On 11 May 2020, as Britain reeled from the first wave of the pandemic, Boris Johnson urged the public to use ‘good, solid British common sense’ to navigate the risks posed by Covid-19. One year and 120,000 deaths later, the prime minister’s advice to the nation was the same. ‘It’s about basic common sense,’ he said on 11 May 2021. Now, as Britain lifts all Covid restrictions while recording nearly as many cases as the entire European Union, the health secretary, Sajid Javid, who tested positive at the weekend, has told the Commons it is time to ‘start a new chapter based on the foundations of personal responsibility and common sense’.

Last September, Johnson said that ‘common sense’ is the ‘single greatest weapon’ against the coronavirus. In October, as cases soared in the second wave, he told people to ‘live fearlessly but with common sense,’ dismissing the case for a two-week ‘circuit-breaker’ lockdown; he announced a four-week national lockdown a few weeks later. In late November, he assured us that a regional ‘tier system’ guided by ‘common sense’ would end the need for national lockdowns; in February, during a three-month national lockdown, Johnson said the tier system was no more. And on and on.

Most public health measures, from mandated mask-wearing in public places to social distancing, cease today: a policy of ‘moral emptiness and epidemiological stupidity’, according to a senior World Health Organisation official. But the dangers of reopening when the case rate is so high – vaccine-resistant mutations, young people who haven’t yet been vaccinated contracting long Covid, those with underlying health conditions still being at risk – can apparently be addressed with ‘common sense’. What could go wrong?
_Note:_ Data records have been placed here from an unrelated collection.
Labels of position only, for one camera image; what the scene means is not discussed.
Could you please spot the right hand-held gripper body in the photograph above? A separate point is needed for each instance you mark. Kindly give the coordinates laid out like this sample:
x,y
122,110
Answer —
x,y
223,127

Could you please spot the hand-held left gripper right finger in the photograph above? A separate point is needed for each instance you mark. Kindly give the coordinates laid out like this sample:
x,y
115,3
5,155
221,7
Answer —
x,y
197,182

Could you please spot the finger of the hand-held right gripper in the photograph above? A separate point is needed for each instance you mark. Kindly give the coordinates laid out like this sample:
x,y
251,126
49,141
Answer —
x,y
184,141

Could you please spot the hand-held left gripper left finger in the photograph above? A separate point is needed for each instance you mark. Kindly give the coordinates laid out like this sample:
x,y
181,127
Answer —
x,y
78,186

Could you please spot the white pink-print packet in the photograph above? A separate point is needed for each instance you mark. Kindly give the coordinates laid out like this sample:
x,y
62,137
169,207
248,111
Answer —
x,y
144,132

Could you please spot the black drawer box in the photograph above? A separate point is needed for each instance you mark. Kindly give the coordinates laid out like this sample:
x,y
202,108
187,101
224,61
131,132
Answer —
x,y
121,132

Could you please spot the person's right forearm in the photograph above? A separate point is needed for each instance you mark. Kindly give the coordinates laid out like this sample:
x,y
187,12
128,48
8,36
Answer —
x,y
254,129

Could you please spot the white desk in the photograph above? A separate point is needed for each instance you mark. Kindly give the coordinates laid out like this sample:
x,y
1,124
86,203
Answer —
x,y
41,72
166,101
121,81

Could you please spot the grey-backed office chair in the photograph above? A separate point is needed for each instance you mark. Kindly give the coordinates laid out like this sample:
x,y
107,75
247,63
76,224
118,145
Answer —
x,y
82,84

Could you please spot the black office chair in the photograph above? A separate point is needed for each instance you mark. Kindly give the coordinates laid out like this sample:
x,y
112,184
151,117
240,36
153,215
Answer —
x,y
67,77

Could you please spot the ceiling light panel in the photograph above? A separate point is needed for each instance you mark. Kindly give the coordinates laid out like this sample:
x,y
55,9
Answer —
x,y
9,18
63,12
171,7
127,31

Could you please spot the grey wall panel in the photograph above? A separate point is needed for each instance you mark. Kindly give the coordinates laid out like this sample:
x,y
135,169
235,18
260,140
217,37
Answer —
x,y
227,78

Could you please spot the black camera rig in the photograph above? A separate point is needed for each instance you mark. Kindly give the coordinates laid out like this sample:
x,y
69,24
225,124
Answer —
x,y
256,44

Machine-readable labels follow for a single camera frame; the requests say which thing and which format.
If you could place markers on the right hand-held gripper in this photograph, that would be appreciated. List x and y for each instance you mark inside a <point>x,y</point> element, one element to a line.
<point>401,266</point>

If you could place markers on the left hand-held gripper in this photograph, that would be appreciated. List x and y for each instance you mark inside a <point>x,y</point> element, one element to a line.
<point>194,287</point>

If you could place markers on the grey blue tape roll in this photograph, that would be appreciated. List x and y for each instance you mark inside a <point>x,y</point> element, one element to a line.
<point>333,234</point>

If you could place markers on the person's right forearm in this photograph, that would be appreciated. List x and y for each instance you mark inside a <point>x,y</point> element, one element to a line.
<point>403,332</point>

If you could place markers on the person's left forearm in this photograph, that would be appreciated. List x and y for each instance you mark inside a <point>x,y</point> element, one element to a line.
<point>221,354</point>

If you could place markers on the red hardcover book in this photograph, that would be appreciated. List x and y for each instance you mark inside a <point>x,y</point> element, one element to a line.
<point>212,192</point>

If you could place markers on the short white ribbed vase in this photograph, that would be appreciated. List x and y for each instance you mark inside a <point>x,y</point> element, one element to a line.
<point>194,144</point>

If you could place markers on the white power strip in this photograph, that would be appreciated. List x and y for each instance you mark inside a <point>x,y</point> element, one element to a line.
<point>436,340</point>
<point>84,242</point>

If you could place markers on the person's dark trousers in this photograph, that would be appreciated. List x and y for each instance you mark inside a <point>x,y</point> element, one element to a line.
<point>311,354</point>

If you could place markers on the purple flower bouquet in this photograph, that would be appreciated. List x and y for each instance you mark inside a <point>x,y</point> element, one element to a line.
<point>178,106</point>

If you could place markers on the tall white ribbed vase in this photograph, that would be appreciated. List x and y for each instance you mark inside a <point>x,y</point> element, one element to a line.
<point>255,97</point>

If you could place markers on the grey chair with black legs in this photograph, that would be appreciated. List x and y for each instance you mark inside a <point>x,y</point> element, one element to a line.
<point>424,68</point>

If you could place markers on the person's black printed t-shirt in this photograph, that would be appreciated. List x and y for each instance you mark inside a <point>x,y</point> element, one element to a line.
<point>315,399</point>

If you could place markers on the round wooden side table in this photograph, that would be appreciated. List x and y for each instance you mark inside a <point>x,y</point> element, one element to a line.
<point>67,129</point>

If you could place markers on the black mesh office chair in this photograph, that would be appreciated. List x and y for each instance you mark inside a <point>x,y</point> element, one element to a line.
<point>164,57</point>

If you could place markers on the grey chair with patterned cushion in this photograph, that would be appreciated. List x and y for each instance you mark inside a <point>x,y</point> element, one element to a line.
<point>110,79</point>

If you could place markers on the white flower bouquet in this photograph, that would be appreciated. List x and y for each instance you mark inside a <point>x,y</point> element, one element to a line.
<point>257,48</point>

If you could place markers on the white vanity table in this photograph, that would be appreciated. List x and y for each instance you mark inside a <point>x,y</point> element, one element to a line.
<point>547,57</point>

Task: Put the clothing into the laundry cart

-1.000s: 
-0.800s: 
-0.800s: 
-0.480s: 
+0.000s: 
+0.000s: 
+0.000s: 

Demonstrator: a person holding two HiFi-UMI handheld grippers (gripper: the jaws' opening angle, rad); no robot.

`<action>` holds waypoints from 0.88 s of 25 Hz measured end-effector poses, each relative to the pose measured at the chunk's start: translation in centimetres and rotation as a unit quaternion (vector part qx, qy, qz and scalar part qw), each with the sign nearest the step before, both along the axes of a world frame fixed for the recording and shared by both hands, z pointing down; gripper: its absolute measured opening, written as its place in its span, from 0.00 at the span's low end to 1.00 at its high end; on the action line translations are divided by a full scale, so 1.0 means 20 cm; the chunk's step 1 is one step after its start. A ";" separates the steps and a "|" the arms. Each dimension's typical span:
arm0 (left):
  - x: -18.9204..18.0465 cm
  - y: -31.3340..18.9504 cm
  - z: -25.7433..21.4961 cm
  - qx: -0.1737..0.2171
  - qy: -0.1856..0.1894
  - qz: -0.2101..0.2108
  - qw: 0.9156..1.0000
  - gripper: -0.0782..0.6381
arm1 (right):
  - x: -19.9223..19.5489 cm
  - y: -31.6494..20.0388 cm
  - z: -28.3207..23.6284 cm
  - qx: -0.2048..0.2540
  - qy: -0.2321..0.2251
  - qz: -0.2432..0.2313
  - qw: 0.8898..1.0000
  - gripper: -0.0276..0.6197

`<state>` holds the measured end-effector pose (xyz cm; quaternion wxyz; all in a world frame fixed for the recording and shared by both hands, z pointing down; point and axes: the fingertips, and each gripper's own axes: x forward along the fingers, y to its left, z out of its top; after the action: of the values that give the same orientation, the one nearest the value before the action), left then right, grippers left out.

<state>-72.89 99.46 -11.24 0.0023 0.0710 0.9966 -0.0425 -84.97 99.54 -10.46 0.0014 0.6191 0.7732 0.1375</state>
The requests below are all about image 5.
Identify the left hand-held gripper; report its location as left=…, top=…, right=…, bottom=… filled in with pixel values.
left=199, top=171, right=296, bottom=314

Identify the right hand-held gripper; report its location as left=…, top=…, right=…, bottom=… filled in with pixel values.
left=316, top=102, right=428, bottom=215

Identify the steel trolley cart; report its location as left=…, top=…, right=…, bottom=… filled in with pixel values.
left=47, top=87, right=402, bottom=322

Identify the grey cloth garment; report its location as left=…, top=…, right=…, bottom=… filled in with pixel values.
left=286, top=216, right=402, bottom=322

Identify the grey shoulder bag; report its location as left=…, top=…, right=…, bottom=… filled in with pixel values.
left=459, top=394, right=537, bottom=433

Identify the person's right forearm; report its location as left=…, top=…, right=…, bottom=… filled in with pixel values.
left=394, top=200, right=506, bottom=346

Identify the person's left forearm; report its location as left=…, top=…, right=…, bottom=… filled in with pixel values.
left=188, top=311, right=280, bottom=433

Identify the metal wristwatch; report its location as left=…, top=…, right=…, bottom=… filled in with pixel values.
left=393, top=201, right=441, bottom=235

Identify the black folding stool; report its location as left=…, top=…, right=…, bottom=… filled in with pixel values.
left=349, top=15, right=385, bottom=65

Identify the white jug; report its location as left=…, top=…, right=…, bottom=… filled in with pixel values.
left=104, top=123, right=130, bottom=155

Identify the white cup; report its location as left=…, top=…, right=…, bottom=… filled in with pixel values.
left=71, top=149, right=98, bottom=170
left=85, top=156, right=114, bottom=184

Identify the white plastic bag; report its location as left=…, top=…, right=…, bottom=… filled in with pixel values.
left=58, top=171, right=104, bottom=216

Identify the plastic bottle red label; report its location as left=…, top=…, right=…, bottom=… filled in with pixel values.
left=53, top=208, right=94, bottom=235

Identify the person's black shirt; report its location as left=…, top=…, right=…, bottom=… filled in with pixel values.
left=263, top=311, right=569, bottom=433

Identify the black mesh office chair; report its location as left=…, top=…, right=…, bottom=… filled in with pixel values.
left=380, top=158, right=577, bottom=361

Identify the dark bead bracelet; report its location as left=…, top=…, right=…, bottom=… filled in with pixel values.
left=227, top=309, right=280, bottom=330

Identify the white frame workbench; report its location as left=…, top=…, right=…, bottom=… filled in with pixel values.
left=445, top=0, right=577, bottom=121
Given how poorly the British government’s ‘single greatest weapon’ has performed so far, common sense might suggest we try something else. But for the Conservatives, there is no cheaper defence at hand. The worse Britain’s situation becomes, the more ‘common sense’ must be invoked – papering over the gaping holes in the government’s pandemic strategy, and turning its withdrawal from responsibility into a twisted compliment: the British people are wise enough to look after themselves.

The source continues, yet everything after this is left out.